- The paper introduces BrowserArena, a novel platform evaluating LLMs on real-world web navigation tasks using live user-submitted challenges.
- It employs pairwise comparisons and human feedback to uncover practical strengths, identify common failure modes such as CAPTCHA and pop-up handling, and highlight performance disparities among models.
- The study demonstrates that multimodal capabilities significantly impact web navigation success, paving the way for improved agent evaluation methodologies.
BrowserArena: Evaluating LLM Agents on Real-World Web Navigation Tasks
The paper "BrowserArena: Evaluating LLM Agents on Real-World Web Navigation Tasks" introduces a novel platform for evaluating LLMs in the context of web navigation tasks. This study focuses on assessing the practical capabilities of LLMs as web agents interacting with live websites, highlighting both the strengths and persistent failure modes of these agents.
Introduction
BrowserArena is developed to address the limitations of existing benchmarks for web agents that primarily operate within sandboxed, closed environments. By transitioning evaluations to the open web, BrowserArena facilitates the collection of diverse user-submitted tasks, offering a more realistic appraisal of LLM capabilities. The platform includes head-to-head comparisons and step-level human feedback to identify recurrent failure modes such as CAPTCHA resolution, pop-up banner removal, and direct URL navigation.
Figure 1: An overview of the study procedure showing how users interact with BrowserArena.
Methodology
The BrowserArena utilizes a live open-web evaluation strategy. Users submit tasks which are processed by randomly selected LLM agents configured to navigate and interact with diverse web environments using the BrowserUse library. This allows for the assessment of agents on tasks with ambiguous specifications, using pairwise comparisons to model human preferences and evaluate agent outputs beyond predetermined success criteria.
The research encompasses a detailed examination of user-submitted tasks and human preference data to construct a model leaderboard, demonstrating a notable gap in Vision LLMs (VLMs) capability to model human preferences accurately.
Experimental Evaluation
The platform evaluates five different models, revealing variabilities in their performance across user-submitted tasks. The ranking based on user preferences shows that some models, like the non-multimodal R1, perform better unexpectedly. This highlights that while multimodal capabilities are beneficial, they are not the sole determinant of successful navigation tasks.



Figure 2: Average Win Rate across models.
Further, human evaluator agreement is assessed to measure consistency among human judges, which shows moderate agreement, with higher agreement observed when tie votes are filtered. This signifies differing thresholds among evaluators rather than inconsistent agent evaluation.
The study also highlights a substantial gap between human and VLM judgments, pointing out that multimodal inputs can adversely affect judge reliability, as demonstrated by input ablations that improve agreement when using trace-only evaluations.
Identification of Failure Modes
Step-level annotations from users led to the identification of three prominent failure modes: CAPTCHA solving, pop-up banner closure, and direct navigation. The paper details methodologies to construct targeted datasets reproducing these scenarios with high frequency to study variations in agent behavior.
Figure 3: Pairwise agreements between the baseline labels, the new annotators, and two vision-languages models.
Captcha Solving: Different models exhibit varying strategies to circumvent CAPTCHA, with strategies ranging from direct link navigation to using proxies and archives. Notably, o4-mini demonstrates wider strategic diversity, suggesting better adaptation to CAPTCHA constraints.
Pop-Up Banner Closure: The evaluation reveals the necessity of multimodal capabilities for effective identification and closure of pop-up banners. Models with such capabilities perform noticeably better than those without.
Direct Navigation: Agents primarily favor invoking Google Search for information retrieval over direct navigation to targeted sites, emphasizing reliance on search engines for knowledge-intensive tasks.
Conclusions
The introduction of BrowserArena represents a significant step forward in benchmark methodologies for evaluating LLM web agents. By focusing on user-submitted tasks and employing pairwise comparisons, it uncovers insights into agent behavior in dynamic and real-world web scenarios.
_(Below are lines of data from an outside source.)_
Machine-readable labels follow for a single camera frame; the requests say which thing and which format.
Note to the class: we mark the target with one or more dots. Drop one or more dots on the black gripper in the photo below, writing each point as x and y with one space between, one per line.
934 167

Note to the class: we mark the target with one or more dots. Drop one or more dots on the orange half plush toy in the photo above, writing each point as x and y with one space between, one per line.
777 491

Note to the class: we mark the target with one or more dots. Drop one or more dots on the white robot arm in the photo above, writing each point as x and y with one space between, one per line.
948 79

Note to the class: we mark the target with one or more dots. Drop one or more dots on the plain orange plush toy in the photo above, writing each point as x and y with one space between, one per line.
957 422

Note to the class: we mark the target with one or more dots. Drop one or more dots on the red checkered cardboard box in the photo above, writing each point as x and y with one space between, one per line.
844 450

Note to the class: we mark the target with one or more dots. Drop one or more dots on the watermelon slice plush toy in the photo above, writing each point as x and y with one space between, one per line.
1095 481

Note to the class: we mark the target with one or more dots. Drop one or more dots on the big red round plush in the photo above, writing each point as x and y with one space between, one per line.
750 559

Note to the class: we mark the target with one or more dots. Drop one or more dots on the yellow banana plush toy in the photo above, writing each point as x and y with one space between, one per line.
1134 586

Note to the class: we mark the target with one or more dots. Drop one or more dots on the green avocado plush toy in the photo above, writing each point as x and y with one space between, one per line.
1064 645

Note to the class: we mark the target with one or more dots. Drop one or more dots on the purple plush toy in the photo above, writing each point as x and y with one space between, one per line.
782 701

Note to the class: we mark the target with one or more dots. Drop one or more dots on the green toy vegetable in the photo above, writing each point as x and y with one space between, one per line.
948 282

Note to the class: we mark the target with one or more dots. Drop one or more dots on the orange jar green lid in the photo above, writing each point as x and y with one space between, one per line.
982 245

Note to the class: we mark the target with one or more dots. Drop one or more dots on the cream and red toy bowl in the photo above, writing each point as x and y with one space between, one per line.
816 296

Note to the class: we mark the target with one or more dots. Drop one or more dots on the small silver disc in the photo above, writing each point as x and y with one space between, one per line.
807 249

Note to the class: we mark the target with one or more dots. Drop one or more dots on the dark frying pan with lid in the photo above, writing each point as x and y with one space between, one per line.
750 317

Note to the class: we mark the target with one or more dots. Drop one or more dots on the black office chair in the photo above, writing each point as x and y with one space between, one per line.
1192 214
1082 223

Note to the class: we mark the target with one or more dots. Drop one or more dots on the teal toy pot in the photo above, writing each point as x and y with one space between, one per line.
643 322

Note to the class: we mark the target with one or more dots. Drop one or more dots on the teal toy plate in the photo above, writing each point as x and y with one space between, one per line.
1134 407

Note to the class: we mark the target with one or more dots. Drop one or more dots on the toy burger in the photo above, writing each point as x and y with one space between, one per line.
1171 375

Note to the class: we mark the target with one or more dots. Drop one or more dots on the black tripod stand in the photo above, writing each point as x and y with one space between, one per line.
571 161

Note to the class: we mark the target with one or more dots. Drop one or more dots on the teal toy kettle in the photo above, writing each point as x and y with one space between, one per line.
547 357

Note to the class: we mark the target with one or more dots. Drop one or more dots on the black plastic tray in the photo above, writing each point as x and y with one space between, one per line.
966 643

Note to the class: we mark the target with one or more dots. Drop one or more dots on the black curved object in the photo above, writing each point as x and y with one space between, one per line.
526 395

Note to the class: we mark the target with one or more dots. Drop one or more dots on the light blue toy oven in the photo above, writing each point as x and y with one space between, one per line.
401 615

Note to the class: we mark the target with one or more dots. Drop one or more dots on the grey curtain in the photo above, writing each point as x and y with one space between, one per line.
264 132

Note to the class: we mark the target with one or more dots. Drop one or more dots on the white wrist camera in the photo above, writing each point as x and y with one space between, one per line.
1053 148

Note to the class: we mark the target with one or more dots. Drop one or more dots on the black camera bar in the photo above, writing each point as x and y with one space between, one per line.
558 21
This study demonstrates that multimodal capabilities significantly impact web agent performance and highlights the methodological enhancements necessary for future evaluations.
Limitations and Future Work
The platform's evaluations are contingent upon the capabilities provided by the BrowserUse framework, implying that alternate agent configurations might yield different results. Additionally, failure modes are system-specific and could vary with different setups, suggesting a need for further exploration and refinement of configurations for universal applicability.
Overall, BrowserArena sets the groundwork for future advancements in LLM web agent evaluations, paving the way for more inclusive and realistic agent deployment frameworks.